#### [WHAT NEEDS TO BE DONE]
In the listing that follows, how many lines have the word "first" in them? Give only the number.

/---

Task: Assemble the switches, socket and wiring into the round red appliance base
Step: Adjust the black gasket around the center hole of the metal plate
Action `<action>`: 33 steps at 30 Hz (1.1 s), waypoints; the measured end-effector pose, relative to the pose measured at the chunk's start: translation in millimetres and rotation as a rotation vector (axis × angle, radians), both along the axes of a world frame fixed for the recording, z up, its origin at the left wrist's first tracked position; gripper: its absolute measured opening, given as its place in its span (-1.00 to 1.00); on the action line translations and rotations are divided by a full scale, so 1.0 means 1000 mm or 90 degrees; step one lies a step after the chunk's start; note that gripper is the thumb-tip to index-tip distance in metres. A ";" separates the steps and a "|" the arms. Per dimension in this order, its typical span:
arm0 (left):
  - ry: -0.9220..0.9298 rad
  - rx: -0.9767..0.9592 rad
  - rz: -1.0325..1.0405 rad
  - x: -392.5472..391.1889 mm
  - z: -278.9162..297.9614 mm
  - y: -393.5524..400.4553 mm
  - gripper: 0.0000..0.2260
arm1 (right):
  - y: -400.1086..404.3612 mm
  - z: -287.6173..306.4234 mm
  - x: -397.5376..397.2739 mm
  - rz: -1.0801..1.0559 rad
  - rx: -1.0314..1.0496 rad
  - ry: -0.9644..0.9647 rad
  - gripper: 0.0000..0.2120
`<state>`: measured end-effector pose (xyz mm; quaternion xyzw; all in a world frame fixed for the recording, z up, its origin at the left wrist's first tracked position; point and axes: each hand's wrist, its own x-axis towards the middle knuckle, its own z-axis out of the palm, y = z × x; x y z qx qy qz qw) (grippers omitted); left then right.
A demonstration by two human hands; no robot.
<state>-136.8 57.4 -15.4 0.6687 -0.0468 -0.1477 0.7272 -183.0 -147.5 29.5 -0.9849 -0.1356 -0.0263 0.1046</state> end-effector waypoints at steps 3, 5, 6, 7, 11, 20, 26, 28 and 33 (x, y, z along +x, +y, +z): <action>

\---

#### [TASK OUTPUT]
2